● What you are asked to do: Every line of the records below that holds the word "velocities" belongs in the answer.

● Given entries:

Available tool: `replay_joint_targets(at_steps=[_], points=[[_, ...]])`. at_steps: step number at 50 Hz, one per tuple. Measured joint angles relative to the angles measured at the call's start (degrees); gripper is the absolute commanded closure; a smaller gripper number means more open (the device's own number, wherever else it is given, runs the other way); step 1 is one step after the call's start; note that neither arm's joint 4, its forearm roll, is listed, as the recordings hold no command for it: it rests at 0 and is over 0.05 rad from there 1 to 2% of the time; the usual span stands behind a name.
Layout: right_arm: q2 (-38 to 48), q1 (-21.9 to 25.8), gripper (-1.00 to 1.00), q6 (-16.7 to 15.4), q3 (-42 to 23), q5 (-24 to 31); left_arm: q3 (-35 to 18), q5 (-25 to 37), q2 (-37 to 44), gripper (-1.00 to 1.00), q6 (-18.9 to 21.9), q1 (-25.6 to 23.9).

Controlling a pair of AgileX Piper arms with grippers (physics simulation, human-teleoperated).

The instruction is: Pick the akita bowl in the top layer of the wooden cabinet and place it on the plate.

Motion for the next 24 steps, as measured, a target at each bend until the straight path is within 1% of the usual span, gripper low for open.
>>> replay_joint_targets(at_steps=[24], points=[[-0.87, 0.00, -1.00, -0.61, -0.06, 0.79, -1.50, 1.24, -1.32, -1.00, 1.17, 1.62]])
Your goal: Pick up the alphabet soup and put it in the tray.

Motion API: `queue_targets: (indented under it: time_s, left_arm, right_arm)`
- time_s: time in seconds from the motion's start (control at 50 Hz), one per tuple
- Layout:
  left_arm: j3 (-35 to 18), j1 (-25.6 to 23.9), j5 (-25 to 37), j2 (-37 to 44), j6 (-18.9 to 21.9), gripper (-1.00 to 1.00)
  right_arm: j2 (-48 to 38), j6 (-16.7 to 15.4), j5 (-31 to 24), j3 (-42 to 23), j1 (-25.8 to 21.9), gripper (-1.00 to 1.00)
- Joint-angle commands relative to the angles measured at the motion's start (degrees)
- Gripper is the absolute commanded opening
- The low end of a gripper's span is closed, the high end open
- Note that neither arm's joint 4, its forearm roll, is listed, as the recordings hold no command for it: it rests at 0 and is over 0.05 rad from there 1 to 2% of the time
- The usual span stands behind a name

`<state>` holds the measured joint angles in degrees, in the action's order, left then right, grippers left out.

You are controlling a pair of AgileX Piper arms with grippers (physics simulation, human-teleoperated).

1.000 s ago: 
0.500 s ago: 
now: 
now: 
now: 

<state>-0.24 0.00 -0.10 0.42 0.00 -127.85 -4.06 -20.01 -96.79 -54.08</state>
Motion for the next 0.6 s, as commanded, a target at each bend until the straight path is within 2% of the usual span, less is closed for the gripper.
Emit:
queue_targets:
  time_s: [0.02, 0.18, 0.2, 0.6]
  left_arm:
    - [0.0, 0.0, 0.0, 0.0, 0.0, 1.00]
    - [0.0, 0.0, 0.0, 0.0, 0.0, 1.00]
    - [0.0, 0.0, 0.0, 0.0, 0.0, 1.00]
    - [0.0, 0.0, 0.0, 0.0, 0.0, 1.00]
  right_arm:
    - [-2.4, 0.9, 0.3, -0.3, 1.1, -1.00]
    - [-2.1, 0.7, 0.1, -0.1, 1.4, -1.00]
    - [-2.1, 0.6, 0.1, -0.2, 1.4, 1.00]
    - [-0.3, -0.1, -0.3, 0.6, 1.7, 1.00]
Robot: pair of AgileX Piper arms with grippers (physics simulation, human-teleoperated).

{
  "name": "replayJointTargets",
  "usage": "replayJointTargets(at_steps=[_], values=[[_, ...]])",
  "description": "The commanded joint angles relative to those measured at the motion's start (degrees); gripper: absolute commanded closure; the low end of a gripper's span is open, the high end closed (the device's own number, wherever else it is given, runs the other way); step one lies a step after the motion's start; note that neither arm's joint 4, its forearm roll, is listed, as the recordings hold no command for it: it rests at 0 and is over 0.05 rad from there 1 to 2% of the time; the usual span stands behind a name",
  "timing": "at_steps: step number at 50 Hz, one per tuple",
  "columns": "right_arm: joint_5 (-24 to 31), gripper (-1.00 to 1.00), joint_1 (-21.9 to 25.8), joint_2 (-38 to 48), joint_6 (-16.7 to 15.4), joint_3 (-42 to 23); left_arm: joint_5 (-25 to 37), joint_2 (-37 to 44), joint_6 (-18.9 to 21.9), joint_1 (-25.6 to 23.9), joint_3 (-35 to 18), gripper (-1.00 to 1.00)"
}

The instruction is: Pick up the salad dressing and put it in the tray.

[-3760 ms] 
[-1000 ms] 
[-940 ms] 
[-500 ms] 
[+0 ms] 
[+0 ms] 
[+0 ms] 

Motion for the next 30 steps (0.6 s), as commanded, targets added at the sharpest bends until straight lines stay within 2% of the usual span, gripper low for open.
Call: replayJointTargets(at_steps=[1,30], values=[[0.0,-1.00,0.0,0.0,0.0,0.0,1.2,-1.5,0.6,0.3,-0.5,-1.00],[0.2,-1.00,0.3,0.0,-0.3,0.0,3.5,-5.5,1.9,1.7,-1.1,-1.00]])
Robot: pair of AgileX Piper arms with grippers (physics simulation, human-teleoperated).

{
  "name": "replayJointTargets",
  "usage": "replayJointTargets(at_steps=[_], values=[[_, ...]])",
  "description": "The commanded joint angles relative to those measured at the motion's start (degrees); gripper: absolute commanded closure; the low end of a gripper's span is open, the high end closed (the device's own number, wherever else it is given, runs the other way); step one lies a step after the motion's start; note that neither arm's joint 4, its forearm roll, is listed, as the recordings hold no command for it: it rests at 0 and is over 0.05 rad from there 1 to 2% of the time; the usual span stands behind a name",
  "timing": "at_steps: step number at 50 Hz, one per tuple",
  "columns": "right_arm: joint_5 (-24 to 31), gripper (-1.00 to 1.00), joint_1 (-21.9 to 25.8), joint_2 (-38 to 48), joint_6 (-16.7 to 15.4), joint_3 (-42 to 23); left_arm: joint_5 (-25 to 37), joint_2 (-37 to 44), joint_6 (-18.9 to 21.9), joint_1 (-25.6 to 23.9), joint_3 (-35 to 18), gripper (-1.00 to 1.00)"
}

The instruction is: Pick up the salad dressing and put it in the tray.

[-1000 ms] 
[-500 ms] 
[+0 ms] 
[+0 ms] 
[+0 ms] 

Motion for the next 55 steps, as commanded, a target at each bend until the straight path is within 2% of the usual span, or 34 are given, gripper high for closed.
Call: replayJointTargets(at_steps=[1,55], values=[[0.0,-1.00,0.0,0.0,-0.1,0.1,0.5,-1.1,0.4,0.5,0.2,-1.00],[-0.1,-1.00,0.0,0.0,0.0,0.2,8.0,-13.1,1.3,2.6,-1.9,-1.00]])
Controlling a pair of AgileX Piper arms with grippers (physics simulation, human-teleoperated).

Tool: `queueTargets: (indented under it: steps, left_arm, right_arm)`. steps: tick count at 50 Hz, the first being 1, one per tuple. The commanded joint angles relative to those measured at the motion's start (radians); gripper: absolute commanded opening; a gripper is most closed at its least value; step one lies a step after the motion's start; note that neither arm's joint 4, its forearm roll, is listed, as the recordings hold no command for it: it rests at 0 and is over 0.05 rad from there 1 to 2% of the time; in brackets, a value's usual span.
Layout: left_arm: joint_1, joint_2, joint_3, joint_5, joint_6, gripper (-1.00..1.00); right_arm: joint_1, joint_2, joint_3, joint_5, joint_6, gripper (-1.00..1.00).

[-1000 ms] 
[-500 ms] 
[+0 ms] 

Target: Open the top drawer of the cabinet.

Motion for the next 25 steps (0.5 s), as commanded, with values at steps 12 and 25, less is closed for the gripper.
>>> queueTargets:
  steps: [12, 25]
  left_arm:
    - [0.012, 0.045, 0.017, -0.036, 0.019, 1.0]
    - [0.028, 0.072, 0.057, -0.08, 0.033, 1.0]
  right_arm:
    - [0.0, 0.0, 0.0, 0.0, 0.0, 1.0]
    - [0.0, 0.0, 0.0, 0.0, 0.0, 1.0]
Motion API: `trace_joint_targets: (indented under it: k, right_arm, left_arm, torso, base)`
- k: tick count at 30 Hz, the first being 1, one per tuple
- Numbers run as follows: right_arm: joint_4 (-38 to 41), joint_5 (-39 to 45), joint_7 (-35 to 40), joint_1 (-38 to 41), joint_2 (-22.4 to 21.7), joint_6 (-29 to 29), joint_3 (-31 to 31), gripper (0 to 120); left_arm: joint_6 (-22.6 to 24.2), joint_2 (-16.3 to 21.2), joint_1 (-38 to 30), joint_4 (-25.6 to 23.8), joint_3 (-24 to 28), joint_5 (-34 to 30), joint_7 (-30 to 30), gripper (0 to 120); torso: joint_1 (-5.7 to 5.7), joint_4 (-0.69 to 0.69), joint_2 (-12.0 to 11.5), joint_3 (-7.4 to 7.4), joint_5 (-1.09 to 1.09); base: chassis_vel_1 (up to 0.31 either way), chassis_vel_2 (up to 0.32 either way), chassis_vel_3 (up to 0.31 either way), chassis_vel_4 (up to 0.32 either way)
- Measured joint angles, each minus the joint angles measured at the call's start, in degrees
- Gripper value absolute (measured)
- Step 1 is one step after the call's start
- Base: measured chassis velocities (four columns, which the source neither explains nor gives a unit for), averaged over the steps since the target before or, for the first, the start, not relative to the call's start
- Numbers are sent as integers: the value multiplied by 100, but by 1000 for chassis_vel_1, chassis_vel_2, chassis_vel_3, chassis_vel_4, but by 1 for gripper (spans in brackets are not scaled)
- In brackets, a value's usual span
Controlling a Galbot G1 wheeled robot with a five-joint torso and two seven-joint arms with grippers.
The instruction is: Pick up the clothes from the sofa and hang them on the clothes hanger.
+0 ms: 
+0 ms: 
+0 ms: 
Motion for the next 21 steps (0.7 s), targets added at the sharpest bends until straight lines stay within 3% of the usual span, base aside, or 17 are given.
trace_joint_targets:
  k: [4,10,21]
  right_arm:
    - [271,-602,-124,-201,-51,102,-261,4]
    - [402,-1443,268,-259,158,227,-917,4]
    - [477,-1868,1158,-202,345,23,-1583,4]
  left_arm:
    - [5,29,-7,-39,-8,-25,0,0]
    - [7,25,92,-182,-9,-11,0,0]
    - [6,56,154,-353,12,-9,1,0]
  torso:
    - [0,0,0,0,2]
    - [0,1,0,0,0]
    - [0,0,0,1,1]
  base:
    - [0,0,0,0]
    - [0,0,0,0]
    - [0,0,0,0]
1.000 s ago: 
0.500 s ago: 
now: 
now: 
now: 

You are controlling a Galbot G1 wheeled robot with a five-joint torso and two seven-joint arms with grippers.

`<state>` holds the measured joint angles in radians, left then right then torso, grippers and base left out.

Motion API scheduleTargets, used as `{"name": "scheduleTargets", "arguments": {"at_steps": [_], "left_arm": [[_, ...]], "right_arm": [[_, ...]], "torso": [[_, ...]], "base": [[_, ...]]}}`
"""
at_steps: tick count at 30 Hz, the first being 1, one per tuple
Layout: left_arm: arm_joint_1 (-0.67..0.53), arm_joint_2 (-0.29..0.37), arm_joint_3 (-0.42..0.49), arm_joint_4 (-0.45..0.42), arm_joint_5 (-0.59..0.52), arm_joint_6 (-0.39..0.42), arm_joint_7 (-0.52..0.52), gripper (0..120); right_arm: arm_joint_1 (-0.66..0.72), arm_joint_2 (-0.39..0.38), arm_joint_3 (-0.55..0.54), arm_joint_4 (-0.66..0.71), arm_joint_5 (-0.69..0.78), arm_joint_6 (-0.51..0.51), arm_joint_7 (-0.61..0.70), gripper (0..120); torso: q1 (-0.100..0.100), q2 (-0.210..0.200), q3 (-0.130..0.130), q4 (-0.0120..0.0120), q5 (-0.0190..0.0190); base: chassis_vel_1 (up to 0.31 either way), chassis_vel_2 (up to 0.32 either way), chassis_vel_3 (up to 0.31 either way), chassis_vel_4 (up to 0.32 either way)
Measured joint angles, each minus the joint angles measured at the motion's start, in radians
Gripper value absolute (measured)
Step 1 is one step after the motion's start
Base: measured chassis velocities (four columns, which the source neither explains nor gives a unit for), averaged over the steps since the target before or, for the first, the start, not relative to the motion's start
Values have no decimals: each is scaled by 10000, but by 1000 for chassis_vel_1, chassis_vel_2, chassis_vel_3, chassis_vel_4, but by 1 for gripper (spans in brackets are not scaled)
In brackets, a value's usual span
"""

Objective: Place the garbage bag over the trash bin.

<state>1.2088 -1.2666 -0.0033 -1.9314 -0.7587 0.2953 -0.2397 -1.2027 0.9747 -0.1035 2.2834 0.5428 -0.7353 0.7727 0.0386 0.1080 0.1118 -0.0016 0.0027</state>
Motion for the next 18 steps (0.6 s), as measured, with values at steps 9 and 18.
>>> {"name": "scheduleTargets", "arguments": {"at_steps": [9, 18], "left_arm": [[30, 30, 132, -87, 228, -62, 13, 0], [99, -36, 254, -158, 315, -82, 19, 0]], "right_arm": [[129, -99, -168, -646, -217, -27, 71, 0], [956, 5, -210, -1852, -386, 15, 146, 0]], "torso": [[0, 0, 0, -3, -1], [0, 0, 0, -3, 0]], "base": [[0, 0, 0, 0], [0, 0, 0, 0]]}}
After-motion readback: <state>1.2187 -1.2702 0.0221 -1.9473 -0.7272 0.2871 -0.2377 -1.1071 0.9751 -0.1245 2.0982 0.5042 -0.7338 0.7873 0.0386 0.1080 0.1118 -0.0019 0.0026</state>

● Solution for this task:
- Base: measured chassis velocities (four columns, which the source neither explains nor gives a unit for), averaged over the steps since the target before or, for the first, the start, not relative to the call's start
Base: measured chassis velocities (four columns, which the source neither explains nor gives a unit for), averaged over the steps since the target before or, for the first, the start, not relative to the motion's start

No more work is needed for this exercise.